> _TASK_: Your copy must hold all of the data below, unchanged and without images.

> _DATA_:
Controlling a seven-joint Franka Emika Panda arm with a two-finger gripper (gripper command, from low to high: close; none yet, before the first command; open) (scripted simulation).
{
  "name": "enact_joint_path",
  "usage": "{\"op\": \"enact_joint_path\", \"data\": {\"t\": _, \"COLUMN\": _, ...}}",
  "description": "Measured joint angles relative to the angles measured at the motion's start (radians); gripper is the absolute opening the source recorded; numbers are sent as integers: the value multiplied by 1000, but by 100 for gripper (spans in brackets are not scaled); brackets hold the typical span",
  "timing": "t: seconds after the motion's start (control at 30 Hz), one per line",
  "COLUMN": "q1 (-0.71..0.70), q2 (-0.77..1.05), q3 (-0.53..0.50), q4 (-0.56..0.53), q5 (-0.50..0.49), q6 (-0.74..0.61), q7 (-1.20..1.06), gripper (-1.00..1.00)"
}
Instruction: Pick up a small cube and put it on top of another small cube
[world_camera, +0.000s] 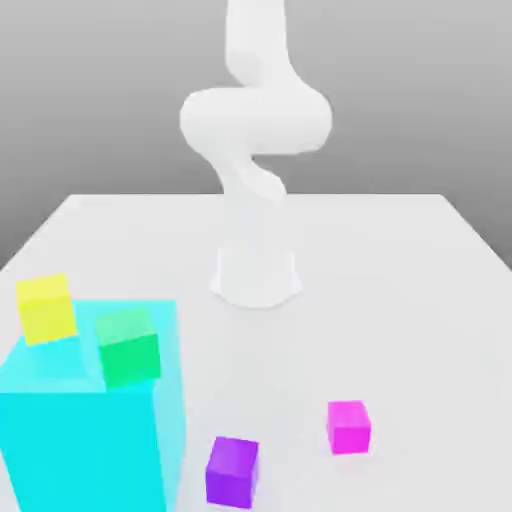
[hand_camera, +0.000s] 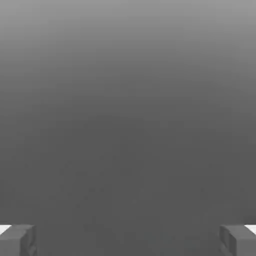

> _WRITTEN RESPONSE_:
Controlling a seven-joint Franka Emika Panda arm with a two-finger gripper (gripper command, from low to high: close; none yet, before the first command; open) (scripted simulation).
{
  "name": "enact_joint_path",
  "usage": "{\"op\": \"enact_joint_path\", \"data\": {\"t\": _, \"COLUMN\": _, ...}}",
  "description": "Measured joint angles relative to the angles measured at the motion's start (radians); gripper is the absolute opening the source recorded; numbers are sent as integers: the value multiplied by 1000, but by 100 for gripper (spans in brackets are not scaled); brackets hold the typical span",
  "timing": "t: seconds after the motion's start (control at 30 Hz), one per line",
  "COLUMN": "q1 (-0.71..0.70), q2 (-0.77..1.05), q3 (-0.53..0.50), q4 (-0.56..0.53), q5 (-0.50..0.49), q6 (-0.74..0.61), q7 (-1.20..1.06), gripper (-1.00..1.00)"
}
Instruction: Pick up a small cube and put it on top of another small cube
[world_camera, +0.000s] 
[hand_camera, +0.000s] 

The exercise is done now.